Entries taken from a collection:
********

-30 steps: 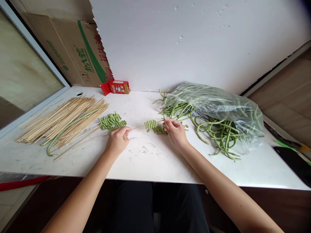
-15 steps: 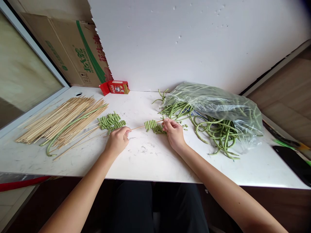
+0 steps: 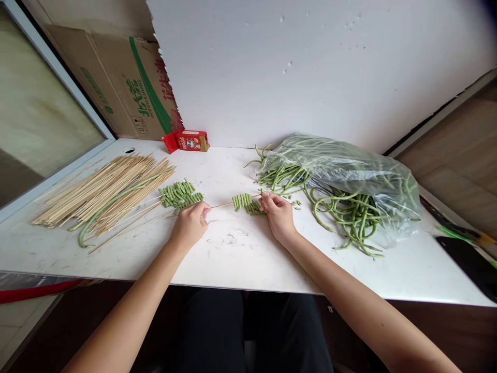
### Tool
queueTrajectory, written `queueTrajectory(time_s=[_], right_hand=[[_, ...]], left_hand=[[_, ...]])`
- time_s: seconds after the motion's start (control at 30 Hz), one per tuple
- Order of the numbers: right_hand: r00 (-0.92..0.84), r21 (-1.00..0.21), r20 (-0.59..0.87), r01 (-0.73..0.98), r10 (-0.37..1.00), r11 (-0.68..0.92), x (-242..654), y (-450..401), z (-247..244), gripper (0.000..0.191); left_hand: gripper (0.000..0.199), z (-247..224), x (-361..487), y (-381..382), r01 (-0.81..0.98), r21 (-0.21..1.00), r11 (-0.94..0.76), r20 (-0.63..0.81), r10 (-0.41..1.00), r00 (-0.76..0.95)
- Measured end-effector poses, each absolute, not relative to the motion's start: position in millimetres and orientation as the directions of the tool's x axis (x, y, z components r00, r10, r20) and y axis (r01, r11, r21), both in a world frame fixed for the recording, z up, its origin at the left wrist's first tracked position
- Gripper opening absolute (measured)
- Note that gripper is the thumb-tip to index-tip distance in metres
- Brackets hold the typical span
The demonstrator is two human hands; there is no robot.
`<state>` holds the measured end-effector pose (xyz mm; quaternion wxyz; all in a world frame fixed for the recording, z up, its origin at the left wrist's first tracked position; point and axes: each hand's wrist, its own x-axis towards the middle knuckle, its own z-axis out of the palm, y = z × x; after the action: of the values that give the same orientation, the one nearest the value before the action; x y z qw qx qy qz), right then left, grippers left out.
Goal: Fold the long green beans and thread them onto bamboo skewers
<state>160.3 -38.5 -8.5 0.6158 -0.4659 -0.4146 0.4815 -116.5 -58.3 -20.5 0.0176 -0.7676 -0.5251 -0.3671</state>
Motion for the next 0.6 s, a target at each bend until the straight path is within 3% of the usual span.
queueTrajectory(time_s=[0.6], right_hand=[[0.175,-0.969,0.086,-0.216,0.981,0.124,161.1,-43.1,2.7,0.038]], left_hand=[[0.034,-18.1,-116.0,-59.1,0.79,0.345,-0.507,0.641,0.742,0.196]])
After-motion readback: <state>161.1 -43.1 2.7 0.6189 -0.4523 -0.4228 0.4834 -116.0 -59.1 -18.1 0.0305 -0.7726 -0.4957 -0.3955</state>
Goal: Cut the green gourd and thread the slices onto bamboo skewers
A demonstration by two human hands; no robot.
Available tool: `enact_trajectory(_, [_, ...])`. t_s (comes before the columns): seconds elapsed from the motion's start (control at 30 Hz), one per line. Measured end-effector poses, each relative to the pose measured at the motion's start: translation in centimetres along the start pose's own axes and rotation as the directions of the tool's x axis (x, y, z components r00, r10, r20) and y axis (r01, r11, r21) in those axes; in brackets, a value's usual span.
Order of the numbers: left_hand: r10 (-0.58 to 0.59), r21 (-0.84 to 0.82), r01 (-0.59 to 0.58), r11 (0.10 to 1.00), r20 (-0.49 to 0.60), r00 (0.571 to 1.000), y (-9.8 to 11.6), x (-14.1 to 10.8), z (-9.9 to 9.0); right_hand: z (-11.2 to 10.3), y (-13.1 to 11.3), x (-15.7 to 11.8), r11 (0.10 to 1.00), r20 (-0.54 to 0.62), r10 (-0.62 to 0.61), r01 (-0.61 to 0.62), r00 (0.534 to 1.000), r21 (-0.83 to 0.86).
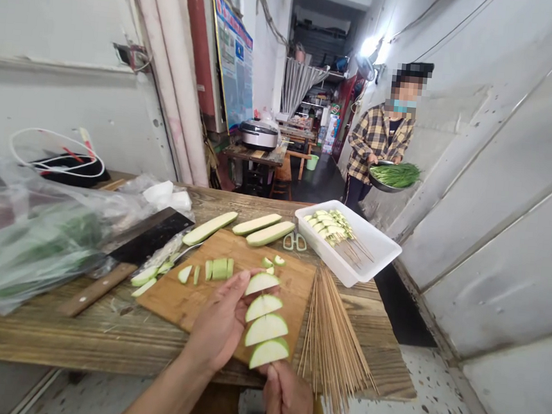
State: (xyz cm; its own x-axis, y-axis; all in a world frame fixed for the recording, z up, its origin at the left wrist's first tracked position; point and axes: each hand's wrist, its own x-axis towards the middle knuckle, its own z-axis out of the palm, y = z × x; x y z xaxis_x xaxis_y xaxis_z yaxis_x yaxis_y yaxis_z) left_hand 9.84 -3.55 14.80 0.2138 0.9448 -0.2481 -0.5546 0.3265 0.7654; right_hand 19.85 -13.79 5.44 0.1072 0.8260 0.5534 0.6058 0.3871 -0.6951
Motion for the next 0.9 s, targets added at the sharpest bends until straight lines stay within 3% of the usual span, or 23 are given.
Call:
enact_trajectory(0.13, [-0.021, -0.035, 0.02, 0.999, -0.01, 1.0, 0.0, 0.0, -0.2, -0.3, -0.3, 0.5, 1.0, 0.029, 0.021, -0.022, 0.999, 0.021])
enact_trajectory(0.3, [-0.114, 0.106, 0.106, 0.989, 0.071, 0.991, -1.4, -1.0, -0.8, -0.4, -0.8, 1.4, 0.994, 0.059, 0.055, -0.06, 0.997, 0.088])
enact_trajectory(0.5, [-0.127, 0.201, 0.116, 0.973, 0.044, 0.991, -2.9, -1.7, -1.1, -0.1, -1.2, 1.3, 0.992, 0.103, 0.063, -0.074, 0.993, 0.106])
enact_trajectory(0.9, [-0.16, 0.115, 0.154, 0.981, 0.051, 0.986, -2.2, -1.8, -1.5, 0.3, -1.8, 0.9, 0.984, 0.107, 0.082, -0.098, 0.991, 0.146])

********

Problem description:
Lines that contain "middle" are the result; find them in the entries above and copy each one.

Reply:
`<state>` holds the measured end-effector pose (xyz mm; quaternion wxyz; all in a world frame fixed for the recording, z up, its origin at the left wrist's first tracked position; point and axes: each hand's wrist, its own x-axis towards the middle knuckle, its own z-axis out of the palm, y = z × x; after the action: of the values that give the same orientation, the one nearest the value before the action; x y z qw qx qy qz), right then left, grippers left out.
State: (xyz cm; its own x-axis, y-axis; all in a world frame fixed for the recording, z up, its origin at the left wrist's first tracked position; point and axes: each hand's wrist, its own x-axis towards the middle knuckle, its own z-axis out of the palm, y = z × x; x y z xaxis_x xaxis_y xaxis_z yaxis_x yaxis_y yaxis_z) left_hand 9.84 -3.55 14.80 0.2138 0.9448 -0.2481 -0.5546 0.3265 0.7654; right_hand 19.85 -13.79 5.44 0.1072 0.8260 0.5534 0.6058 0.3871 -0.6951

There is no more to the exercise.